Segment Start: Materials provided

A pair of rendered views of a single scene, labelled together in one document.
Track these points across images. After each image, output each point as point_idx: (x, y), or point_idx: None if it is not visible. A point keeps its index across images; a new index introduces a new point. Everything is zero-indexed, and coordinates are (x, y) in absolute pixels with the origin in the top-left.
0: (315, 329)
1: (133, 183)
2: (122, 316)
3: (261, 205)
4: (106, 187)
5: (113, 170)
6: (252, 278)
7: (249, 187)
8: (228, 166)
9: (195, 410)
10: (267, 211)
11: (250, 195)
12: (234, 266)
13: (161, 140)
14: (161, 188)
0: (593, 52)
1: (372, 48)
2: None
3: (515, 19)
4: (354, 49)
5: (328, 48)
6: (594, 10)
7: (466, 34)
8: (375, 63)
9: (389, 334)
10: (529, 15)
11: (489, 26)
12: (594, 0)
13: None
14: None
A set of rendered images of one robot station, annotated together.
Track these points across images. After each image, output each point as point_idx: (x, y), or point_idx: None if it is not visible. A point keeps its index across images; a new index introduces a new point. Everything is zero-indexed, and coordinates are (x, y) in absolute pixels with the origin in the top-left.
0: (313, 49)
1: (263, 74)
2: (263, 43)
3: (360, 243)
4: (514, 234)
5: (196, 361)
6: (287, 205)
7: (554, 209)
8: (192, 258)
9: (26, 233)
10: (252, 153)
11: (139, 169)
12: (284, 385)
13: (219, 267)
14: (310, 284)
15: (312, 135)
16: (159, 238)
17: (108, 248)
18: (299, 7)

Segment End: Materials provided

**Instructions to follow**
Please output the complete set of records above without any alteration.

**Response to this task**
A pair of rendered views of a single scene, labelled together in one document.
Track these points across images. After each image, output each point as point_idx: (x, y), or point_idx: None if it is not visible. A point keeps its index across images; a new index introduces a new point. Everything is zero-indexed, and coordinates are (x, y) in absolute pixels with the origin in the top-left.
0: (315, 329)
1: (133, 183)
2: (122, 316)
3: (261, 205)
4: (106, 187)
5: (113, 170)
6: (252, 278)
7: (249, 187)
8: (228, 166)
9: (195, 410)
10: (267, 211)
11: (250, 195)
12: (234, 266)
13: (161, 140)
14: (161, 188)
0: (593, 52)
1: (372, 48)
2: None
3: (515, 19)
4: (354, 49)
5: (328, 48)
6: (594, 10)
7: (466, 34)
8: (375, 63)
9: (389, 334)
10: (529, 15)
11: (489, 26)
12: (594, 0)
13: None
14: None
A set of rendered images of one robot station, annotated together.
Track these points across images. After each image, output each point as point_idx: (x, y), or point_idx: None if it is not visible. A point keeps its index across images; a new index introduces a new point. Everything is zero-indexed, and coordinates are (x, y) in absolute pixels with the origin in the top-left.
0: (313, 49)
1: (263, 74)
2: (263, 43)
3: (360, 243)
4: (514, 234)
5: (196, 361)
6: (287, 205)
7: (554, 209)
8: (192, 258)
9: (26, 233)
10: (252, 153)
11: (139, 169)
12: (284, 385)
13: (219, 267)
14: (310, 284)
15: (312, 135)
16: (159, 238)
17: (108, 248)
18: (299, 7)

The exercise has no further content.